#### YOUR GOAL
Tally the lines below that contain the word "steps". Only the number should be returned.
--- GIVEN MATERIAL Enclosed Below ---
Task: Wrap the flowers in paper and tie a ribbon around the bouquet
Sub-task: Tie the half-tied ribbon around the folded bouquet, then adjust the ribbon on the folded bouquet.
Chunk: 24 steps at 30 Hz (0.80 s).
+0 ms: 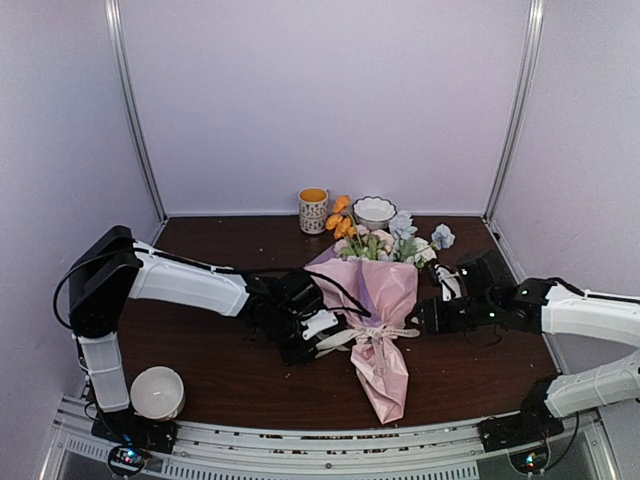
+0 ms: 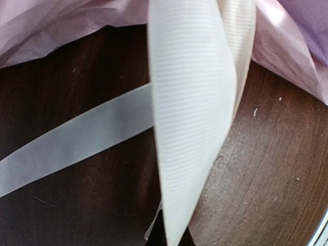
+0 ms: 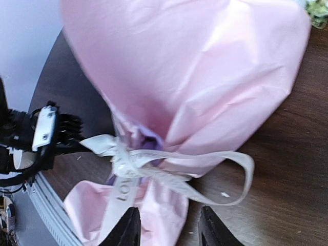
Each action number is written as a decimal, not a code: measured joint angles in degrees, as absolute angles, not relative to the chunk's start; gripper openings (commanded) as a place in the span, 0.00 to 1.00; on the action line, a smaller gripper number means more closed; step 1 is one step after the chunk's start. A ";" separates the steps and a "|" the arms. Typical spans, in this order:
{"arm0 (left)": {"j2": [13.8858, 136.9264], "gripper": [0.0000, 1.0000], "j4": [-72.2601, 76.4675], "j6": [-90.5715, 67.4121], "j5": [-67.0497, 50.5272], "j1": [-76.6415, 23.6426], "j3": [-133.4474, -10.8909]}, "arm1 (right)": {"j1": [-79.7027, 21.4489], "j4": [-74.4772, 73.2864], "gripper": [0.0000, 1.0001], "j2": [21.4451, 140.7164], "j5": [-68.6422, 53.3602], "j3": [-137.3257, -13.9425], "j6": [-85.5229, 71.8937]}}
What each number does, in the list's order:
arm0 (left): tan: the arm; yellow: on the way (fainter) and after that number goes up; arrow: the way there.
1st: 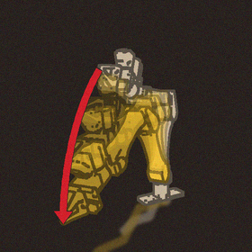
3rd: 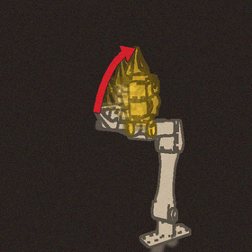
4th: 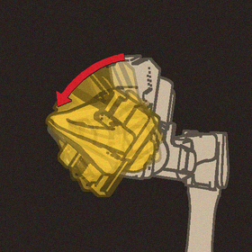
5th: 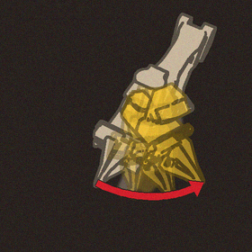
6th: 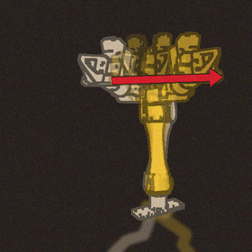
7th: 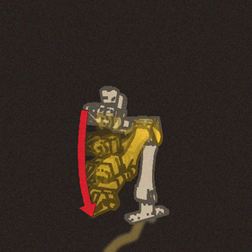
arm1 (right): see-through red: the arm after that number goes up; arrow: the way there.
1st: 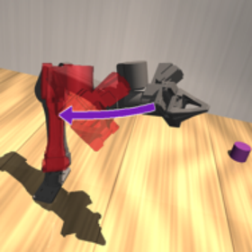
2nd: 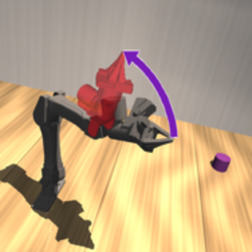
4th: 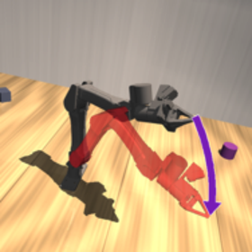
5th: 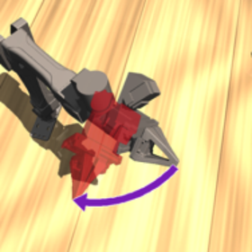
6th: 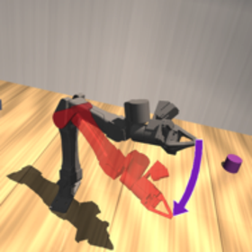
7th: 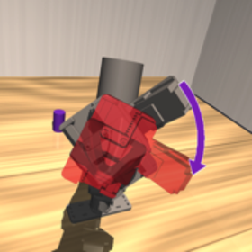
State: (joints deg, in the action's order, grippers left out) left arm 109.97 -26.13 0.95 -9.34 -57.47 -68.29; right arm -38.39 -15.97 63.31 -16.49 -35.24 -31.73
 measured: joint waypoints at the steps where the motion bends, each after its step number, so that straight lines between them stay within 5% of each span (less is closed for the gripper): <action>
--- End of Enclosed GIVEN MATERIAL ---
#### OUTPUT
3